[Records from a dataset]
=== Begin Enclosure ===

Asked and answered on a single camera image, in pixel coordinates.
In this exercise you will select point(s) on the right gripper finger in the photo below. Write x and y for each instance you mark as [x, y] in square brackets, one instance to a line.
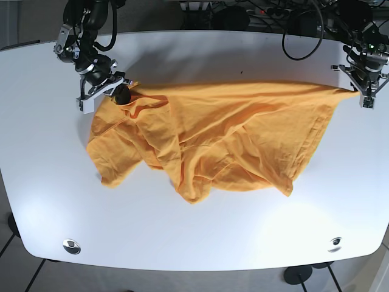
[122, 95]
[86, 106]

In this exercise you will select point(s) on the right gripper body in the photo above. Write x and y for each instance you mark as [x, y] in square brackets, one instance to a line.
[97, 71]

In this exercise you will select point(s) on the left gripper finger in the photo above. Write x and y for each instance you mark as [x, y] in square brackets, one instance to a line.
[367, 101]

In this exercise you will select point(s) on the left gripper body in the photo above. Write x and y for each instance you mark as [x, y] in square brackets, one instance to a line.
[366, 56]

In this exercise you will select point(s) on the orange T-shirt black script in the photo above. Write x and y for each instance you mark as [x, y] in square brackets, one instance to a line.
[237, 136]

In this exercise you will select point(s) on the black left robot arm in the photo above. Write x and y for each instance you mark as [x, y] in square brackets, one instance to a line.
[351, 17]

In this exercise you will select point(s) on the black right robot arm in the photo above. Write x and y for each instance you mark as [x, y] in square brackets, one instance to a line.
[92, 15]

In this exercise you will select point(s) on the left silver table grommet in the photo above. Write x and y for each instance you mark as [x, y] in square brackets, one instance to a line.
[71, 246]

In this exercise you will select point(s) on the silver table grommet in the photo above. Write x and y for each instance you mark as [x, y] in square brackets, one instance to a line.
[71, 246]
[335, 245]

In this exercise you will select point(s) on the right silver table grommet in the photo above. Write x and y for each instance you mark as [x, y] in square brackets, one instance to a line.
[335, 245]

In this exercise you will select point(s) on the black round stand base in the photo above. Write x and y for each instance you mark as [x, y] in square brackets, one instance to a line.
[296, 275]

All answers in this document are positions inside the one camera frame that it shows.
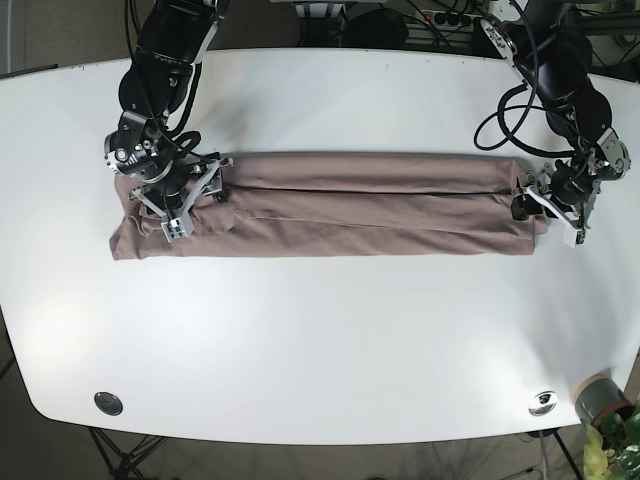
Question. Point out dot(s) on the grey plant pot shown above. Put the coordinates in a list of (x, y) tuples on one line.
[(599, 396)]

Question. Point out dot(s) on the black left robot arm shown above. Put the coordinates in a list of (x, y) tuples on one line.
[(553, 66)]

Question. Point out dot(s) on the dusty pink T-shirt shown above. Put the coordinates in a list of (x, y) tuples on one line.
[(326, 205)]

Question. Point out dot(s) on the green potted plant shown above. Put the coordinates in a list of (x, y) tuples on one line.
[(612, 450)]

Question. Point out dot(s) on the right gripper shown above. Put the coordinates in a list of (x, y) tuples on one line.
[(171, 176)]

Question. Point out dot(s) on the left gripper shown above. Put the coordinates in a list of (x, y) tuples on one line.
[(568, 191)]

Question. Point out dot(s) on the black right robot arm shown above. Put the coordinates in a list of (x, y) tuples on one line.
[(166, 53)]

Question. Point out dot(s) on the right metal table grommet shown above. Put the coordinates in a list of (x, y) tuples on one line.
[(543, 403)]

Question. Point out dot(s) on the left metal table grommet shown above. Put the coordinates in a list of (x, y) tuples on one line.
[(108, 403)]

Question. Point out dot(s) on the metal table grommet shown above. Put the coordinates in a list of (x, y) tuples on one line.
[(108, 403), (543, 403)]

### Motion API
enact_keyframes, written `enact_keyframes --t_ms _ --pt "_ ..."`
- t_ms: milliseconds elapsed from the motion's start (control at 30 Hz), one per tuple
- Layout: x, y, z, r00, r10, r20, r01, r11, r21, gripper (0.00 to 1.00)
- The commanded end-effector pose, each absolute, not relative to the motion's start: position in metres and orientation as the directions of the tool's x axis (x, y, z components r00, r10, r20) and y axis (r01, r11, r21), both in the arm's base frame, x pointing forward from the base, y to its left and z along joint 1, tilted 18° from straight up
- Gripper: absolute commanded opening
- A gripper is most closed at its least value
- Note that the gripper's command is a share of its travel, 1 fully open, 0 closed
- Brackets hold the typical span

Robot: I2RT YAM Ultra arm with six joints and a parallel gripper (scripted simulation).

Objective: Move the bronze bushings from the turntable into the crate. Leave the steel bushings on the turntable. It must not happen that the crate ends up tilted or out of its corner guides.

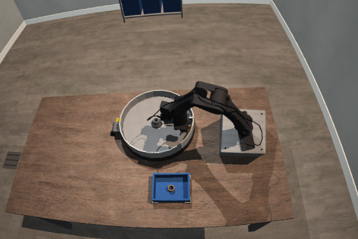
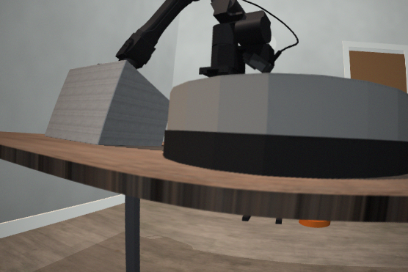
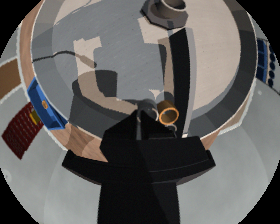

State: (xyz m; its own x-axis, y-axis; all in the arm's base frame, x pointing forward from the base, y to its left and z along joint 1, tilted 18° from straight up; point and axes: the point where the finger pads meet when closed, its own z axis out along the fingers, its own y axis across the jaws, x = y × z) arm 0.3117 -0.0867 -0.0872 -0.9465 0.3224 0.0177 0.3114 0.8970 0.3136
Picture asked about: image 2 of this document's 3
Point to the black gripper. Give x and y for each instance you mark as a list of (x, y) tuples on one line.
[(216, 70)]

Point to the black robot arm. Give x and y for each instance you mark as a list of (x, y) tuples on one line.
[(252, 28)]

=== End Enclosure ===

**Task goal:** Could you transcribe every entry above exactly, leaving out the images?

**Expected answer:**
Asked and answered on a single camera image, in pixel coordinates.
In this exercise you will select point(s) on the right gripper finger in the photo below. Write x and y for each instance you mark as [x, y] in square brackets, one instance to a line.
[122, 95]
[86, 106]

In this exercise you will select point(s) on the right gripper body in the photo above. Write x and y for each instance you mark as [x, y] in square brackets, one instance to a line.
[97, 71]

In this exercise you will select point(s) on the left gripper finger in the photo above. Write x and y for each instance you mark as [x, y] in square brackets, one instance to a line.
[367, 101]

In this exercise you will select point(s) on the left gripper body in the photo above. Write x and y for each instance you mark as [x, y] in square brackets, one instance to a line.
[366, 56]

In this exercise you will select point(s) on the orange T-shirt black script in the photo above. Write x and y for each instance you mark as [x, y] in square brackets, one instance to a line.
[237, 136]

In this exercise you will select point(s) on the black left robot arm in the photo above. Write x and y for each instance you mark as [x, y] in square brackets, one instance to a line.
[351, 17]

In this exercise you will select point(s) on the black right robot arm in the photo above. Write x and y for each instance you mark as [x, y] in square brackets, one instance to a line.
[92, 15]

In this exercise you will select point(s) on the left silver table grommet in the photo above. Write x and y for each instance you mark as [x, y] in square brackets, one instance to a line.
[71, 246]

In this exercise you will select point(s) on the silver table grommet in the photo above. Write x and y for each instance you mark as [x, y] in square brackets, one instance to a line.
[71, 246]
[335, 245]

In this exercise you will select point(s) on the right silver table grommet in the photo above. Write x and y for each instance you mark as [x, y] in square brackets, one instance to a line.
[335, 245]

In this exercise you will select point(s) on the black round stand base in the photo above. Write x and y for each instance you mark as [x, y] in square brackets, one instance to a line.
[296, 275]

All answers in this document are positions inside the one camera frame that it shows.
Question. Point out dot(s) on the grey plant pot shown above. Put the coordinates in a list of (x, y) tuples on one line.
[(599, 396)]

Question. Point out dot(s) on the black left robot arm shown above. Put the coordinates in a list of (x, y) tuples on one line.
[(553, 66)]

Question. Point out dot(s) on the dusty pink T-shirt shown above. Put the coordinates in a list of (x, y) tuples on one line.
[(326, 205)]

Question. Point out dot(s) on the green potted plant shown above. Put the coordinates in a list of (x, y) tuples on one line.
[(612, 450)]

Question. Point out dot(s) on the right gripper shown above. Put the coordinates in a list of (x, y) tuples on one line.
[(171, 176)]

Question. Point out dot(s) on the left gripper shown above. Put the coordinates in a list of (x, y) tuples on one line.
[(568, 191)]

Question. Point out dot(s) on the black right robot arm shown above. Put the coordinates in a list of (x, y) tuples on one line.
[(166, 53)]

Question. Point out dot(s) on the right metal table grommet shown above. Put the coordinates in a list of (x, y) tuples on one line.
[(543, 403)]

Question. Point out dot(s) on the left metal table grommet shown above. Put the coordinates in a list of (x, y) tuples on one line.
[(108, 403)]

Question. Point out dot(s) on the metal table grommet shown above. Put the coordinates in a list of (x, y) tuples on one line.
[(108, 403), (543, 403)]

### Motion API
enact_keyframes, written `enact_keyframes --t_ms _ --pt "_ ..."`
- t_ms: milliseconds elapsed from the motion's start (control at 30 Hz), one per tuple
- Layout: x, y, z, r00, r10, r20, r01, r11, r21, gripper (0.00 to 1.00)
- The commanded end-effector pose, each absolute, not relative to the motion's start: position in metres and orientation as the directions of the tool's x axis (x, y, z components r00, r10, r20) and y axis (r01, r11, r21), both in the arm's base frame, x pointing forward from the base, y to its left and z along joint 1, tilted 18° from straight up
- Gripper: absolute commanded opening
- A gripper is most closed at its least value
- Note that the gripper's command is a share of its travel, 1 fully open, 0 closed
- Brackets hold the typical span

Robot: I2RT YAM Ultra arm with six joints and a parallel gripper (scripted simulation).

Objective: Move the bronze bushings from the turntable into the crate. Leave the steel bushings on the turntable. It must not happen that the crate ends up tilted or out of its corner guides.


State: (xyz m; its own x-axis, y-axis; all in the arm's base frame, x pointing forward from the base, y to its left and z along joint 1, tilted 18° from straight up; point and axes: the point where the finger pads meet when closed, its own z axis out along the fingers, its own y axis across the jaws, x = y × z) arm 0.3117 -0.0867 -0.0872 -0.9465 0.3224 0.0177 0.3114 0.8970 0.3136
Picture asked about: image 2 of this document's 3
Point to the black gripper. Give x and y for each instance you mark as a list of (x, y) tuples on one line.
[(216, 70)]

Point to the black robot arm. Give x and y for each instance you mark as a list of (x, y) tuples on one line.
[(252, 28)]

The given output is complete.